:: What you should do ::
An exact transcription of all the data is required.

# # # #

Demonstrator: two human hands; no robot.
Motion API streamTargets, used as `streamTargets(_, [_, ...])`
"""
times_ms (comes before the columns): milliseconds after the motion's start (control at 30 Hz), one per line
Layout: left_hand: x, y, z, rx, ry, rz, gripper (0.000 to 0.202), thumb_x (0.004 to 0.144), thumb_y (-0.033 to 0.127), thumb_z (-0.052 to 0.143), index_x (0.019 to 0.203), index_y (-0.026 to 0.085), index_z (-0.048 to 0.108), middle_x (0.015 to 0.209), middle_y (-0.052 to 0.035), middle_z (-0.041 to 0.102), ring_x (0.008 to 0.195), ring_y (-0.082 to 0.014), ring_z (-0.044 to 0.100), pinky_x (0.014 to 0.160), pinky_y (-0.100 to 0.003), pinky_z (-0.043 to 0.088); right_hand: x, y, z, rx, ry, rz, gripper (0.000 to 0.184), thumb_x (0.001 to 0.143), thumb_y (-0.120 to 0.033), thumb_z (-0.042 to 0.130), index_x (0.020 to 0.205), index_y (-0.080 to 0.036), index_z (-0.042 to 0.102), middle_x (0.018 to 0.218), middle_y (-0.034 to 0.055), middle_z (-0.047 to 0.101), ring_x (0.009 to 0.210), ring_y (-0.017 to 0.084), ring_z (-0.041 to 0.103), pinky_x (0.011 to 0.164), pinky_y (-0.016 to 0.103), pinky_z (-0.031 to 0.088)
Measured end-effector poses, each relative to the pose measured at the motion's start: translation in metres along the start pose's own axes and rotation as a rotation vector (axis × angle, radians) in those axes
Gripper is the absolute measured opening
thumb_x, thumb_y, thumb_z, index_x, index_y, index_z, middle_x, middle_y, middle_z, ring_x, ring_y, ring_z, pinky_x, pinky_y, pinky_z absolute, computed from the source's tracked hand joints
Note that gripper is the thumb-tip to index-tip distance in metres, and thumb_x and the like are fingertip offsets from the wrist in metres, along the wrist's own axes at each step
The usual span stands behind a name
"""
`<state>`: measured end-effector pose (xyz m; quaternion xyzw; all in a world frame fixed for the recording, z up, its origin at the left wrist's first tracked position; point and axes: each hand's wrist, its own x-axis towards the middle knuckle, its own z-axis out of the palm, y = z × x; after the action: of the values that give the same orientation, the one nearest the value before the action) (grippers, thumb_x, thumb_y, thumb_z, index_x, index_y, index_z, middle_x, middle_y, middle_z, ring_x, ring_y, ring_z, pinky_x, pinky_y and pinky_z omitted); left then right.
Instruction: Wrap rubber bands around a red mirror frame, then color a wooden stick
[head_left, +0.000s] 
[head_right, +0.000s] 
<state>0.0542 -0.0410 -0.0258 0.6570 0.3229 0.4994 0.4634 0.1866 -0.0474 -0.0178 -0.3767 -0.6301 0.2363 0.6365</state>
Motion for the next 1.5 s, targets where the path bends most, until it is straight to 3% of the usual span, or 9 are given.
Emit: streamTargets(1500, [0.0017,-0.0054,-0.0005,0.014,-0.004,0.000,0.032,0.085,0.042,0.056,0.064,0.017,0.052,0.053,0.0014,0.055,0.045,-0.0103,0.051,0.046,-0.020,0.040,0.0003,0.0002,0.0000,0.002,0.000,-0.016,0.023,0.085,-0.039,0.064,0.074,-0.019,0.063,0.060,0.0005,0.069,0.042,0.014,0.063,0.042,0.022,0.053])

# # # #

:: Finished exercise ::
Demonstrator: two human hands; no robot.
Motion API streamTargets, used as `streamTargets(_, [_, ...])`
"""
times_ms (comes before the columns): milliseconds after the motion's start (control at 30 Hz), one per line
Layout: left_hand: x, y, z, rx, ry, rz, gripper (0.000 to 0.202), thumb_x (0.004 to 0.144), thumb_y (-0.033 to 0.127), thumb_z (-0.052 to 0.143), index_x (0.019 to 0.203), index_y (-0.026 to 0.085), index_z (-0.048 to 0.108), middle_x (0.015 to 0.209), middle_y (-0.052 to 0.035), middle_z (-0.041 to 0.102), ring_x (0.008 to 0.195), ring_y (-0.082 to 0.014), ring_z (-0.044 to 0.100), pinky_x (0.014 to 0.160), pinky_y (-0.100 to 0.003), pinky_z (-0.043 to 0.088); right_hand: x, y, z, rx, ry, rz, gripper (0.000 to 0.184), thumb_x (0.001 to 0.143), thumb_y (-0.120 to 0.033), thumb_z (-0.042 to 0.130), index_x (0.020 to 0.205), index_y (-0.080 to 0.036), index_z (-0.042 to 0.102), middle_x (0.018 to 0.218), middle_y (-0.034 to 0.055), middle_z (-0.047 to 0.101), ring_x (0.009 to 0.210), ring_y (-0.017 to 0.084), ring_z (-0.041 to 0.103), pinky_x (0.011 to 0.164), pinky_y (-0.016 to 0.103), pinky_z (-0.031 to 0.088)
Measured end-effector poses, each relative to the pose measured at the motion's start: translation in metres along the start pose's own axes and rotation as a rotation vector (axis × angle, radians) in those axes
Gripper is the absolute measured opening
thumb_x, thumb_y, thumb_z, index_x, index_y, index_z, middle_x, middle_y, middle_z, ring_x, ring_y, ring_z, pinky_x, pinky_y, pinky_z absolute, computed from the source's tracked hand joints
Note that gripper is the thumb-tip to index-tip distance in metres, and thumb_x and the like are fingertip offsets from the wrist in metres, along the wrist's own axes at each step
The usual span stands behind a name
"""
`<state>`: measured end-effector pose (xyz m; quaternion xyzw; all in a world frame fixed for the recording, z up, its origin at the left wrist's first tracked position; point and axes: each hand's wrist, its own x-axis towards the middle knuckle, its own z-axis out of the palm, y = z × x; after the action: of the values that give the same orientation, the one nearest the value before the action) (grippers, thumb_x, thumb_y, thumb_z, index_x, index_y, index_z, middle_x, middle_y, middle_z, ring_x, ring_y, ring_z, pinky_x, pinky_y and pinky_z omitted); left then right.
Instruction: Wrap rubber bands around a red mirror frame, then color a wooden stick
[head_left, +0.000s] 
[head_right, +0.000s] 
<state>0.0542 -0.0410 -0.0258 0.6570 0.3229 0.4994 0.4634 0.1866 -0.0474 -0.0178 -0.3767 -0.6301 0.2363 0.6365</state>
Motion for the next 1.5 s, targets where the path bends most, until it is straight to 3% of the usual span, or 9 are given.
Emit: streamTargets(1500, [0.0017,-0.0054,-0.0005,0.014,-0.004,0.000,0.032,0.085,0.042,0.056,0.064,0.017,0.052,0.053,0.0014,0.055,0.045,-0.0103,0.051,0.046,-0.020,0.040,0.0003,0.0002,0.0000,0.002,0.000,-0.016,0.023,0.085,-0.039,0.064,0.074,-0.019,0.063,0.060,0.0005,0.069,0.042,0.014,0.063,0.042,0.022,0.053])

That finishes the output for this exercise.